Segment Open

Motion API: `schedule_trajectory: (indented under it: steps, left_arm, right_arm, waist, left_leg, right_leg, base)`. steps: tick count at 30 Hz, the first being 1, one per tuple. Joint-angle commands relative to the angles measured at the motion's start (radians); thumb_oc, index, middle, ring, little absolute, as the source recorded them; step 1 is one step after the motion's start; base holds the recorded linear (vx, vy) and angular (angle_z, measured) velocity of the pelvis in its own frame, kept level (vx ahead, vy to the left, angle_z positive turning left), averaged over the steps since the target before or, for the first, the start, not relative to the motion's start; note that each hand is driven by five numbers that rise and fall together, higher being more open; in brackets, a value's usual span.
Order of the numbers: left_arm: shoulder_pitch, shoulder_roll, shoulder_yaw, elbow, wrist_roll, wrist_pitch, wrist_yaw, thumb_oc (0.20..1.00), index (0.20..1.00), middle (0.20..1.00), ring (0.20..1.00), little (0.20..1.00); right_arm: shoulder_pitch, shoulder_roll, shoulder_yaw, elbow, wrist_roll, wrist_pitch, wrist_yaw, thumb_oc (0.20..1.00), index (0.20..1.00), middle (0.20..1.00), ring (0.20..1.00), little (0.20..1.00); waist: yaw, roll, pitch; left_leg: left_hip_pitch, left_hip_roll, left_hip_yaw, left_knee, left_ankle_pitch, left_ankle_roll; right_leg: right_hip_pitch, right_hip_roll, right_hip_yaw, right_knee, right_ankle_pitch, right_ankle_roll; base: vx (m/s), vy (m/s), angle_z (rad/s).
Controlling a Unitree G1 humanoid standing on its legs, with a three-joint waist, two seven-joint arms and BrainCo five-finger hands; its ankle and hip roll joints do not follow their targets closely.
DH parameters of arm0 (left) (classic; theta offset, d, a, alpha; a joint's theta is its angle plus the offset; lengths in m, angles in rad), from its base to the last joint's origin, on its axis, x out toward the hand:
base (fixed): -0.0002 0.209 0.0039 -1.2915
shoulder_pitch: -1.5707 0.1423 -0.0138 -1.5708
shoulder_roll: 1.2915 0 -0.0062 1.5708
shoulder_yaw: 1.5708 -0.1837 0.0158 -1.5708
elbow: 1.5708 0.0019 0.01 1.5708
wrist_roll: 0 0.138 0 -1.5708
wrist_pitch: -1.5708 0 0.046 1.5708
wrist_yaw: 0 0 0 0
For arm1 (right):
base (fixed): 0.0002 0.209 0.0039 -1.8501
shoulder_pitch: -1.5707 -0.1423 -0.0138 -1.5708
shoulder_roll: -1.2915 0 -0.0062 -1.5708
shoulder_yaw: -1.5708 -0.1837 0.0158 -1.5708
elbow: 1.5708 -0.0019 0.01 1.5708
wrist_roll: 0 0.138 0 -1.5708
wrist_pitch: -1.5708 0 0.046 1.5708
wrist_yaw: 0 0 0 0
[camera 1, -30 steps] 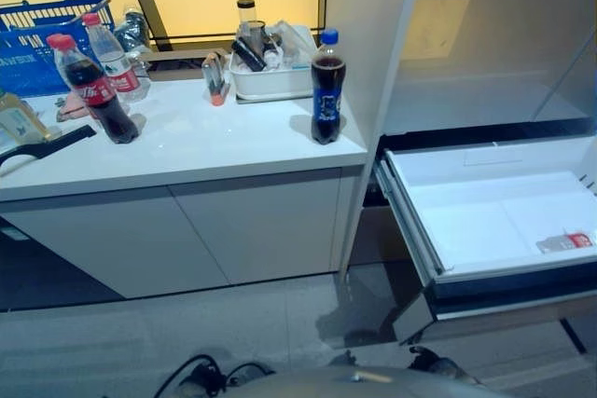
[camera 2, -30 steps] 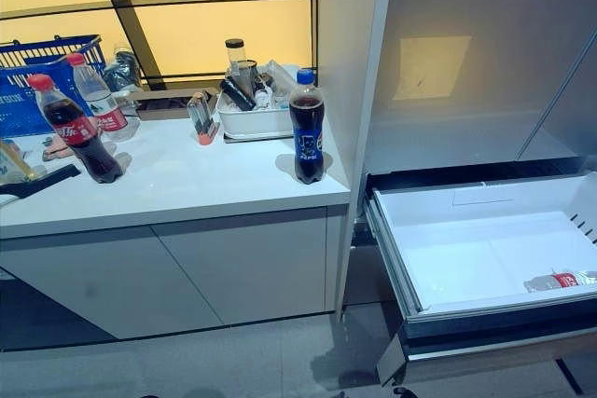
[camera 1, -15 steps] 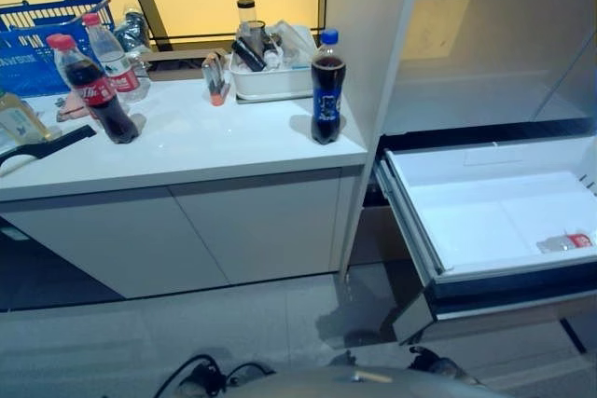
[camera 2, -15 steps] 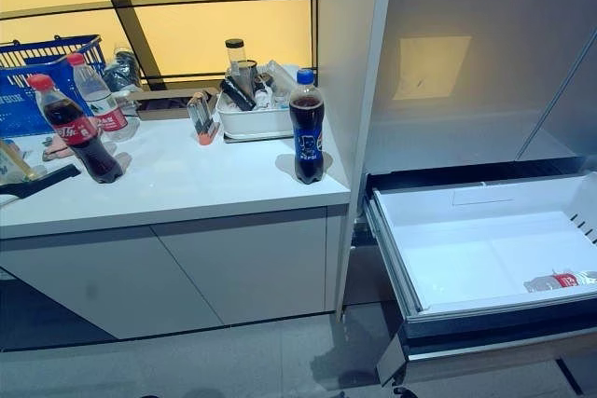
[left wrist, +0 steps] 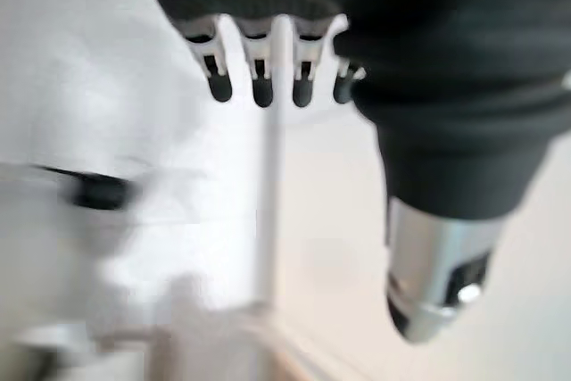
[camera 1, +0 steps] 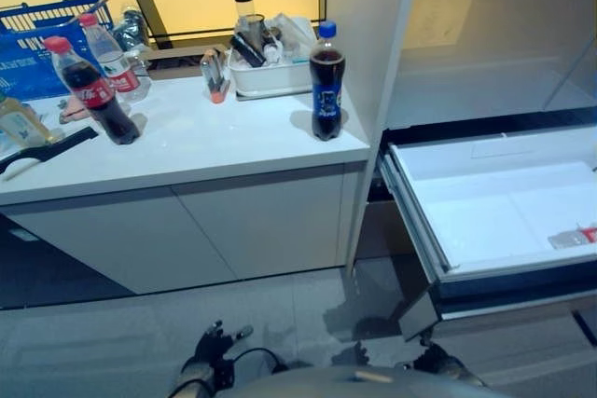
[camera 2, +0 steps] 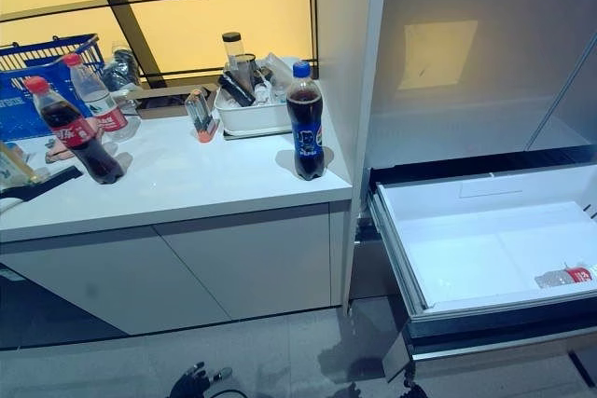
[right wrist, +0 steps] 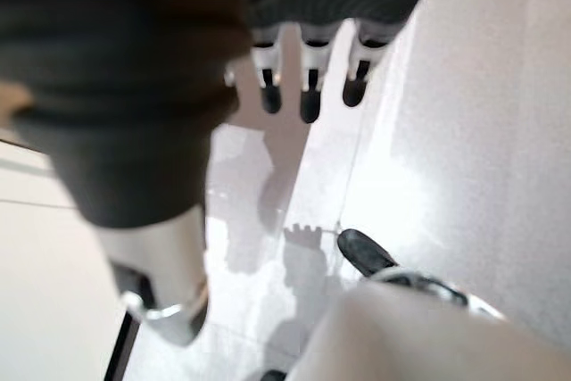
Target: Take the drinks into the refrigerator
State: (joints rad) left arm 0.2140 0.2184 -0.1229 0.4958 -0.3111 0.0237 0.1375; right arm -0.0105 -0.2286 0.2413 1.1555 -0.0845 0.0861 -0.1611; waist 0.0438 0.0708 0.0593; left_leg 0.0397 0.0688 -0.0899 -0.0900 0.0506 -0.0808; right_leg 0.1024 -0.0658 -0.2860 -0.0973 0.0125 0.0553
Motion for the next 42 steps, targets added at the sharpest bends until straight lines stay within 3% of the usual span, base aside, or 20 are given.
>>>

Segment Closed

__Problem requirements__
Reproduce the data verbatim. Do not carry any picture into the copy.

__Your response__
Motion API: `schedule_trajectory: (indented under it: steps, left_arm, right_arm, waist, left_leg, right_leg, base)`. steps: tick count at 30 Hz, the first being 1, one per tuple. Joint-angle commands relative to the angles measured at the motion's start (radians); thumb_oc, index, middle, ring, little absolute, as the source recorded them; step 1 is one step after the motion's start; base holds the recorded linear (vx, vy) and angular (angle_z, measured) velocity of the pelvis in its own frame, kept level (vx ahead, vy to the left, angle_z positive turning left), averaged over the steps since the target before or, for the first, the start, not relative to the motion's start; note that each hand is driven by five numbers that rise and fall together, higher being more open; in brackets, a value's usual span.
Order of the numbers: left_arm: shoulder_pitch, shoulder_roll, shoulder_yaw, elbow, wrist_roll, wrist_pitch, wrist_yaw, thumb_oc (0.20..1.00), index (0.20..1.00), middle (0.20..1.00), ring (0.20..1.00), little (0.20..1.00); right_arm: shoulder_pitch, shoulder_roll, shoulder_yaw, elbow, wrist_roll, wrist_pitch, wrist_yaw, thumb_oc (0.20..1.00), index (0.20..1.00), middle (0.20..1.00), ring (0.20..1.00), little (0.20..1.00); waist: yaw, roll, pitch; left_leg: left_hip_pitch, left_hip_roll, left_hip_yaw, left_knee, left_ankle_pitch, left_ankle_roll; right_leg: right_hip_pitch, right_hip_roll, right_hip_yaw, right_knee, right_ankle_pitch, right_ankle_roll; base: vx (m/s), vy (m/s), angle_z (rad/s).
Controlling a Unitree G1 humanoid standing on its legs, with a three-joint waist, two seven-joint arms and BrainCo five-finger hands; its ankle and hip roll joints do not follow their targets closely.
DH parameters of arm0 (left) (classic; theta offset, d, a, alpha; a joint's theta is its angle plus the offset; lengths in m, angles in rad), from its base to the last joint's origin, on its axis, x out toward the hand:
base (fixed): -0.0002 0.209 0.0039 -1.2915
shoulder_pitch: -1.5707 0.1423 -0.0138 -1.5708
shoulder_roll: 1.2915 0 -0.0062 1.5708
shoulder_yaw: 1.5708 -0.1837 0.0158 -1.5708
elbow: 1.5708 0.0019 0.01 1.5708
wrist_roll: 0 0.138 0 -1.5708
wrist_pitch: -1.5708 0 0.046 1.5708
wrist_yaw: 0 0 0 0
For arm1 (right):
base (fixed): 0.0002 0.209 0.0039 -1.8501
shoulder_pitch: -1.5707 -0.1423 -0.0138 -1.5708
shoulder_roll: -1.2915 0 -0.0062 -1.5708
shoulder_yaw: -1.5708 -0.1837 0.0158 -1.5708
elbow: 1.5708 -0.0019 0.01 1.5708
wrist_roll: 0 0.138 0 -1.5708
wrist_pitch: -1.5708 0 0.046 1.5708
wrist_yaw: 0 0 0 0
[camera 1, -30 steps] 
[camera 2, -30 steps] 
[camera 1, -15 steps] 
[camera 2, -15 steps] 
[left wrist, +0 steps] 
[camera 1, +0 steps] 
[camera 2, +0 steps] 
[right wrist, +0 steps] 
Target: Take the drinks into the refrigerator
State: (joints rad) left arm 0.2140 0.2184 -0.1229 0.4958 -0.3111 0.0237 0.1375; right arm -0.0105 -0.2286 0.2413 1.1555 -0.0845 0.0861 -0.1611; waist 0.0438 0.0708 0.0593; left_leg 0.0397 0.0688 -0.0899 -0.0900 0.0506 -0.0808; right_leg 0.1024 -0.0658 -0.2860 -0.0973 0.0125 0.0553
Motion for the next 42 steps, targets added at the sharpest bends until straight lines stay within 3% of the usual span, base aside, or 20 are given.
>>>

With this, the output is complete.